## DIRECTIONS FOR THIS TASK:
The answer must consist only of the lines from the line with "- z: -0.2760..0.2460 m" to the line with "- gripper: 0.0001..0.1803", both included, exactly as they stand below.

Stored items from a collection:
+++++
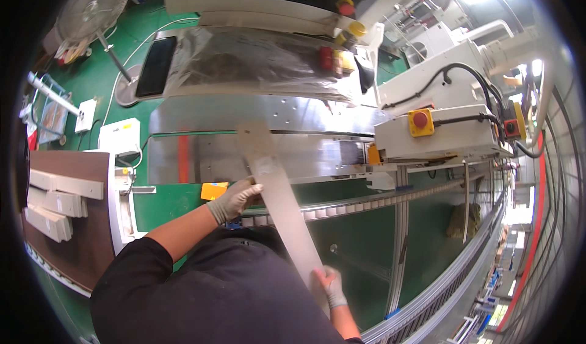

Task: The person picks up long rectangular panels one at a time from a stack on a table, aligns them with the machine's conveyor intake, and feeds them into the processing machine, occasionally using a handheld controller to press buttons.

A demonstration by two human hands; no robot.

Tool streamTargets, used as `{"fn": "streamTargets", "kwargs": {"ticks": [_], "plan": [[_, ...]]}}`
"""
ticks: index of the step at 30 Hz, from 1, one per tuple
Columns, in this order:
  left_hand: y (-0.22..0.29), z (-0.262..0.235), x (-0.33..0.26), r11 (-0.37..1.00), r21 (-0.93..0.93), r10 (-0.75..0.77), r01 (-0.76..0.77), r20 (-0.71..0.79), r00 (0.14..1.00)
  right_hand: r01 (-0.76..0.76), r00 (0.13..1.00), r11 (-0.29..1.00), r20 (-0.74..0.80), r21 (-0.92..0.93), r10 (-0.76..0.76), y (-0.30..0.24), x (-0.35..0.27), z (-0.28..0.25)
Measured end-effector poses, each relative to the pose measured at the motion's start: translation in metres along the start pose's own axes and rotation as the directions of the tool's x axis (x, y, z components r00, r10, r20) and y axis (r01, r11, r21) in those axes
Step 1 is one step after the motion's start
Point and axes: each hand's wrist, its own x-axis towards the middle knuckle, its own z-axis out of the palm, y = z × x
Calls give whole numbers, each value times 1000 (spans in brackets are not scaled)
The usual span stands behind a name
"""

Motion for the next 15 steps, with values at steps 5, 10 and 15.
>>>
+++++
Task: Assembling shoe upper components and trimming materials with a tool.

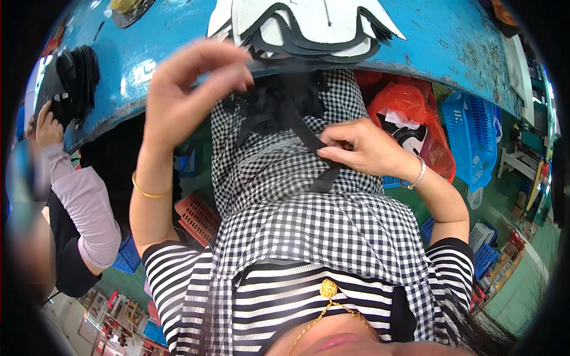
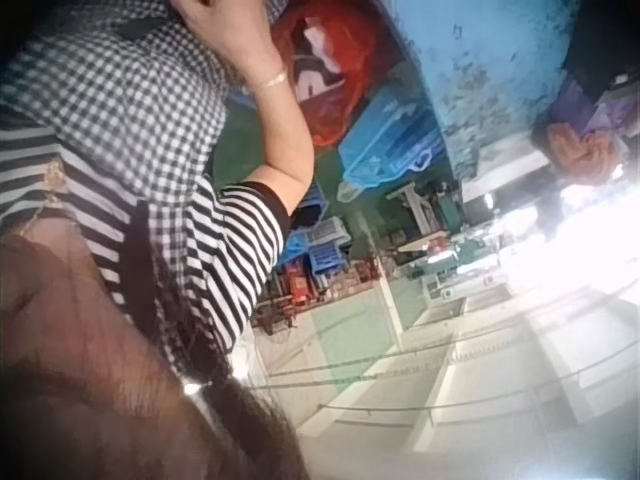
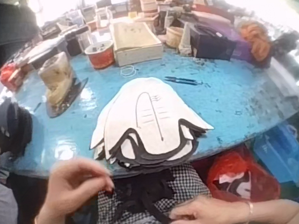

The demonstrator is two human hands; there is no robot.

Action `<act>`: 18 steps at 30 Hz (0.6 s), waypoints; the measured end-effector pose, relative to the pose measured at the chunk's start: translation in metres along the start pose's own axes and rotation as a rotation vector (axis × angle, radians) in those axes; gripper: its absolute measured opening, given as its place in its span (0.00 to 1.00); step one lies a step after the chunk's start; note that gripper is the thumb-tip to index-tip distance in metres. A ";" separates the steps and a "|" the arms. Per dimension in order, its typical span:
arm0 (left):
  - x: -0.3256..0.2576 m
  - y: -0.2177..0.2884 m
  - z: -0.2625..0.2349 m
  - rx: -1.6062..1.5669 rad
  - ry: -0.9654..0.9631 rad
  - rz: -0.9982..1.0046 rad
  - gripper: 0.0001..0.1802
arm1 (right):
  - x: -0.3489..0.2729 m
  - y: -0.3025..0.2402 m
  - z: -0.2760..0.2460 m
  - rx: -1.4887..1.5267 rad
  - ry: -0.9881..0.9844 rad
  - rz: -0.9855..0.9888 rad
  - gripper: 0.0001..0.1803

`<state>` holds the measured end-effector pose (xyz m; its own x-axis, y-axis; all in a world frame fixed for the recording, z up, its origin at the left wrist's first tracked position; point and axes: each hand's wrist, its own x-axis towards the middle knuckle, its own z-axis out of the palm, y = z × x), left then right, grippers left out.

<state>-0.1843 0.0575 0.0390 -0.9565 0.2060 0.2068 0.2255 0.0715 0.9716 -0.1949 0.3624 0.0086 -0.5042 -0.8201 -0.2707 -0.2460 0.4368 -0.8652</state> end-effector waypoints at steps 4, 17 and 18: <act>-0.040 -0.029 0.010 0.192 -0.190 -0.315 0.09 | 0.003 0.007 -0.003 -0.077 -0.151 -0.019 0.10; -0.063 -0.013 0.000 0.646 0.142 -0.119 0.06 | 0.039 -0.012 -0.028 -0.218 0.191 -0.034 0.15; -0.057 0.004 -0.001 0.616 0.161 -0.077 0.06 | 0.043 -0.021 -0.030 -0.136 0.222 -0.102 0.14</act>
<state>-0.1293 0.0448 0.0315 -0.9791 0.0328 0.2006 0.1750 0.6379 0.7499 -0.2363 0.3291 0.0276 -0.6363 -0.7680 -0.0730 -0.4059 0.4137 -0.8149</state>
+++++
## ANSWER TO THIS TASK:
  - z: -0.2760..0.2460 m
  - rx: -1.4887..1.5267 rad
  - ry: -0.9881..0.9844 rad
  - rz: -0.9855..0.9888 rad
  - gripper: 0.0001..0.1803

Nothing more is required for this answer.